L’International Research Center (IRC) CNRS-Imperial, axé sur la transformation numérique et les défis mondiaux, est le deuxième IRC1  lancé à l'étranger par le CNRS. Ce nouvel outil permet un dialogue stratégique ambitieux afin de définir des intérêts mutuels et des collaborations avec des projets communs et cofinancés. Quels sont les principaux domaines de recherche retenus pour cet IRC, et pourquoi ?

Alice Gast2  : Cet IRC est en effet un nouveau pôle scientifique qui va stimuler la collaboration interdisciplinaire. Il s'appuiera sur les atouts complémentaires du Royaume-Uni et de la France dans les sciences mathématiques, l'Internet des objets (IoT), l'intelligence artificielle (IA), les sciences des données et les systèmes d'ingénierie. Il existe également des collaborations croissantes dans les sciences des matériaux, le stockage de données sur ADN, la médecine, l'alimentation et la nutrition. Tous ces éléments offrent de nouvelles opportunités vers l’acquisition de nouvelles connaissances et pour mieux relever les défis mondiaux afin de rendre nos sociétés intelligentes, résilientes, durables et saines.

L'IRC CNRS-Imperial vise notamment à soutenir les Objectifs de Développement Durable (ODD) des Nations Unies3  à travers ses recherches.

A. G. : Les scientifiques d’Imperial et du CNRS travaillaient déjà en étroite collaboration dans le but de donner naissance à des avancées en santé, égalité ou encore pour la croissance économique au Royaume-Uni et dans le monde.
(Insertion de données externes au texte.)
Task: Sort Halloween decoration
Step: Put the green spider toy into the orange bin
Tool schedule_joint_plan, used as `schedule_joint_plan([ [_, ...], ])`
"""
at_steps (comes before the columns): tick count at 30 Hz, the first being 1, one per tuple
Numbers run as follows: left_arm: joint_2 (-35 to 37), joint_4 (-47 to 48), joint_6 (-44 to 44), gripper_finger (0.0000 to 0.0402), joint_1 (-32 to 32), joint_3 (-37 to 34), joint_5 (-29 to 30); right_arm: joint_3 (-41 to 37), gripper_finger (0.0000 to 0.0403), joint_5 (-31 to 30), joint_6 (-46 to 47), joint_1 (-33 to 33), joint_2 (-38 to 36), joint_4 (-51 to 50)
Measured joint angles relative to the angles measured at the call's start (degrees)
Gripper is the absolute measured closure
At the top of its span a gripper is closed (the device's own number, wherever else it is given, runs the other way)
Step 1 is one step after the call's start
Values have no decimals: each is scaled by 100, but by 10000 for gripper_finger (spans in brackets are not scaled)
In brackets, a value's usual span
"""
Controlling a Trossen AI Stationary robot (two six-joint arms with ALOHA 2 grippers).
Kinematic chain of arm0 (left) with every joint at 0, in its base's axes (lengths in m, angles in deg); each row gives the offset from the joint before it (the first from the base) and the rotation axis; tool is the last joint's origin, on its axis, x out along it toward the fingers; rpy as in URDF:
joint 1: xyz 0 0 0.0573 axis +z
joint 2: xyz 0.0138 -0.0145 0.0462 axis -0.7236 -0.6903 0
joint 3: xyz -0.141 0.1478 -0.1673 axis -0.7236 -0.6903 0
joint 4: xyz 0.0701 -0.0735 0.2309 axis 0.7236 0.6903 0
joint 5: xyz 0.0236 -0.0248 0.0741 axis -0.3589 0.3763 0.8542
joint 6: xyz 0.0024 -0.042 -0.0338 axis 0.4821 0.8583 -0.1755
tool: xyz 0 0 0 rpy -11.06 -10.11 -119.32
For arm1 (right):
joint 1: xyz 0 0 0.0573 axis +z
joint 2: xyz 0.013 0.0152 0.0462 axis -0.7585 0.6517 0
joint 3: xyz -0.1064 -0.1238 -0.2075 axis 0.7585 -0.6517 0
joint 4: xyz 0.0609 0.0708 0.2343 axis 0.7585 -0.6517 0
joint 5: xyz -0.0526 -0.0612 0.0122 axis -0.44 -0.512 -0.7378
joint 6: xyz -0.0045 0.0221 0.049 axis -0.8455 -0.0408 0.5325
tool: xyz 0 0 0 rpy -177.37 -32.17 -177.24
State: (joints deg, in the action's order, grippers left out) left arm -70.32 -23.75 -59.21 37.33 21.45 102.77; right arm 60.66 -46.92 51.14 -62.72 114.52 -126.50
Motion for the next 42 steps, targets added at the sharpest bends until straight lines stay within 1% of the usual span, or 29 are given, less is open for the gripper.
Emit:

Les deux institutions ont perçu des opportunités d'accroître cette collaboration au-delà de ce qui avait déjà été réalisé, en tirant parti de nos forces de recherche respectives, pour étudier et résoudre les défis mondiaux urgents liés aux objectifs de développement durable des Nations Unies.

Ces objectifs sont essentiels pour faire face aux crises interdépendantes du changement climatique, de la perte de biodiversité et de la pollution, ainsi qu'à la fragilité économique et sociale qu'elles provoquent. Ils sont également essentiels aux défis auxquels nous sommes tous confrontés en matière de santé publique et de préparation aux pandémies. Imperial et le CNRS prévoient notamment d'étudier les opportunités de collaboration de recherche avec des partenaires en Afrique. Nos réseaux solides dans les pays anglophones et francophones nous permettront de travailler davantage avec nos collègues africains.

Enfin, Imperial a récemment lancé un nouveau centre, le Global Development Hub, pour aider à maximiser l'impact de nos recherches sur la société et dans les pays en développement, mais il vise également à s'engager envers les ODD. Dans le cadre de ces engagements, les équipes s’investissent, avec le CNRS et un large éventail de partenaires européens et africains, pour mener des recherches sur les systèmes alimentaires respectueux de l'environnement.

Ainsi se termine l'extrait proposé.